**What this task involves:**
Would you please print exactly the lines that run from the one with "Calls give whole" to the last line of the data, both included, without any pictures?

**The data:**
#####

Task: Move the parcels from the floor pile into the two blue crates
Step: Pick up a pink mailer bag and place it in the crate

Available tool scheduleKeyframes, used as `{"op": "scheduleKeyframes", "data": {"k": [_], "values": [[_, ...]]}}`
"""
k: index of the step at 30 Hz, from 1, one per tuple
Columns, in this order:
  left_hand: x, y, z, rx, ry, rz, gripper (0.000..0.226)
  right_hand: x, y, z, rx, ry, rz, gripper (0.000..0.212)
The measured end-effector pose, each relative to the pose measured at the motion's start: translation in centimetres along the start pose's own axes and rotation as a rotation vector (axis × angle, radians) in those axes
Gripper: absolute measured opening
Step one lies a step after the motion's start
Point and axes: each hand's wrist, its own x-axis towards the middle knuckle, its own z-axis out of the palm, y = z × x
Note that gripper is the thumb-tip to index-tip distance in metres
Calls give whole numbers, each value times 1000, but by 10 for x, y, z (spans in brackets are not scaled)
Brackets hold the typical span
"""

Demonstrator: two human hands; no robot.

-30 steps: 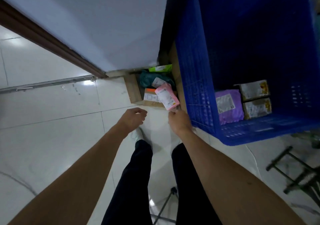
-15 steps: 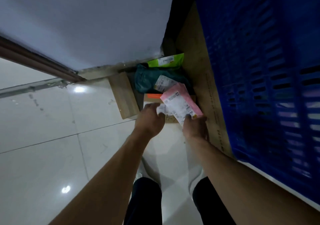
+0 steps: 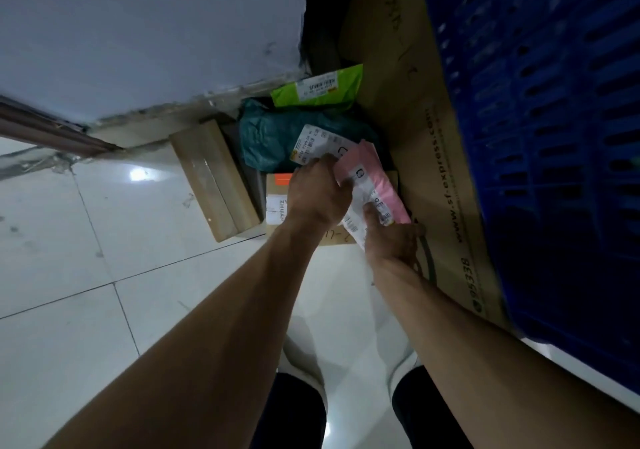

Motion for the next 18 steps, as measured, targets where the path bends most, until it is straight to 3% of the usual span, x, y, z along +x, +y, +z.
{"op": "scheduleKeyframes", "data": {"k": [8, 13, 18], "values": [[-16, 12, -14, -102, -53, -67, 23, -15, -2, -7, -81, -24, -45, 93], [-38, 8, -34, -307, -100, -220, 25, -32, 3, -26, -79, -60, -43, 78], [-73, 12, -78, -523, -84, -349, 16, -64, -6, -61, 14, -257, -26, 58]]}}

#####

**Task answer:**
Calls give whole numbers, each value times 1000, but by 10 for x, y, z (spans in brackets are not scaled)
Brackets hold the typical span
"""

Demonstrator: two human hands; no robot.

-30 steps: 
-15 steps: 
+0 steps: 

Motion for the next 18 steps, as measured, targets where the path bends most, until it is straight to 3% of the usual span, x, y, z along +x, +y, +z.
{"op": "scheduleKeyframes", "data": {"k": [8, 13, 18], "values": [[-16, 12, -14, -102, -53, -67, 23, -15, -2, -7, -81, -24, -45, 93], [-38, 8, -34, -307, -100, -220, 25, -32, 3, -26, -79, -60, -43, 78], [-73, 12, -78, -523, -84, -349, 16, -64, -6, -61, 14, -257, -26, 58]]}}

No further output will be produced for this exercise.